Now, you can add a real table to your macOS SwiftUI app.

Adding a Table

Open your project from the previous chapter or download the materials for this chapter and open the starter project.

Start by selecting the Views group in the Project navigator and adding a new SwiftUI View file called TableView.swift.

To construct a table, you need to define the rows and the columns. The rows are the events that ContentView will pass to TableView. Add this declaration at the top of TableView:

var tableData: [Event]

This gives an error in TableView_Previews, so change the contents of its previews to:

TableView(tableData: [Event.sampleEvent])

A table with a single row doesn’t make a lot of sense, but you want to minimize the use of live data here. If you provided preview data from an instance of AppState, the frequent view updates could exceed the data usage limits for the API.

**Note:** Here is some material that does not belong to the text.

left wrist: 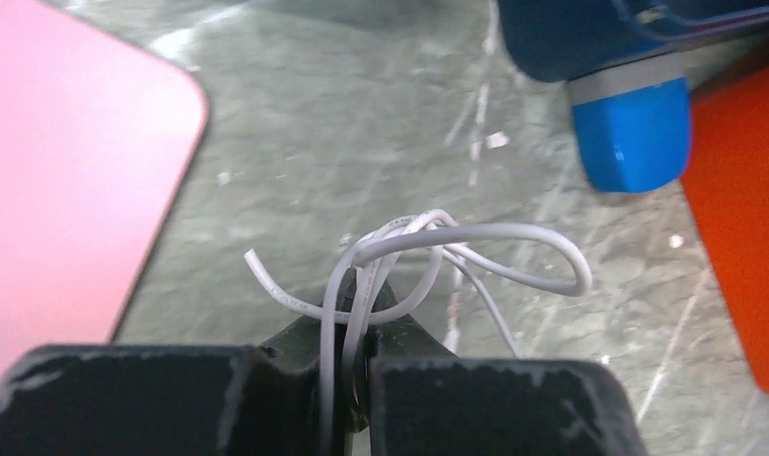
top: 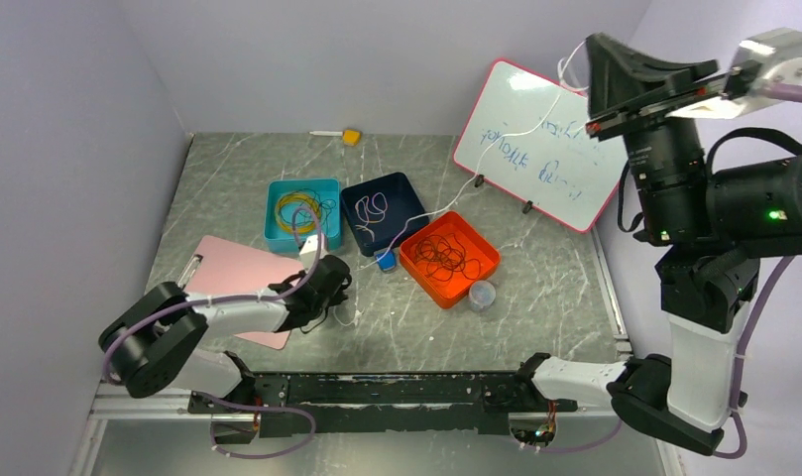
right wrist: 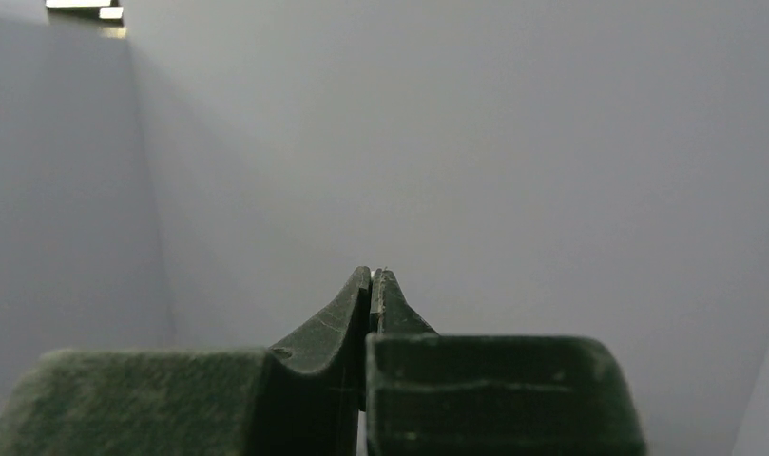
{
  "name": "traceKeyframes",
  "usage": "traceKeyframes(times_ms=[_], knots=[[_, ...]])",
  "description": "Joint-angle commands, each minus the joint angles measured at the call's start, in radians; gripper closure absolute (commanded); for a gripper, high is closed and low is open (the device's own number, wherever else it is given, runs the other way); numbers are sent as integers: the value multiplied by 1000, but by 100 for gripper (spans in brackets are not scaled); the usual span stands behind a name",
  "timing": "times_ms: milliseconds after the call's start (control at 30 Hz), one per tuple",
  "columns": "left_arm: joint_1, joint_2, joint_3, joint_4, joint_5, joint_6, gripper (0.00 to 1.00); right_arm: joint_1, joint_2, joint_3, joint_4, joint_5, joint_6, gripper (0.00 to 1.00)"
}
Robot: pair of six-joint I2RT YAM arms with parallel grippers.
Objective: Untangle the cables
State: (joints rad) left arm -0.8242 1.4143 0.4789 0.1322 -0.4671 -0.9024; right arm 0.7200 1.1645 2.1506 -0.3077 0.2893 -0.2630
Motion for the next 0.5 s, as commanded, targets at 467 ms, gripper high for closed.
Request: traceKeyframes(times_ms=[467], knots=[[76,-276,234,-448,-306,278,93,3,13,-187,-941,-271,354,100]])
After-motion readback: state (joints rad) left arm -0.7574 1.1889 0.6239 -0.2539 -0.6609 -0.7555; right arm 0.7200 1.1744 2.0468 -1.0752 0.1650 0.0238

Now that you have access to the data that defines the rows, you can set up the columns. Replace the default Text in body with:

// 1
Table(tableData) {
  // 2
  TableColumn("Year") {
    // 3
    Text($0.year)
  }
  // 4
  TableColumn("Title") {
    Text($0.text)
  }
}

Creating a table doesn’t take much code:

  1. Initialize a Table view with its data. This iterates over all the events, like a List does, with one event per row.
  2. Create a TableColumn with the label Year.
  3. Inside the cell for each row in this column, use a Text view to display the year for the event.
  4. Make a second column called Title for for the text.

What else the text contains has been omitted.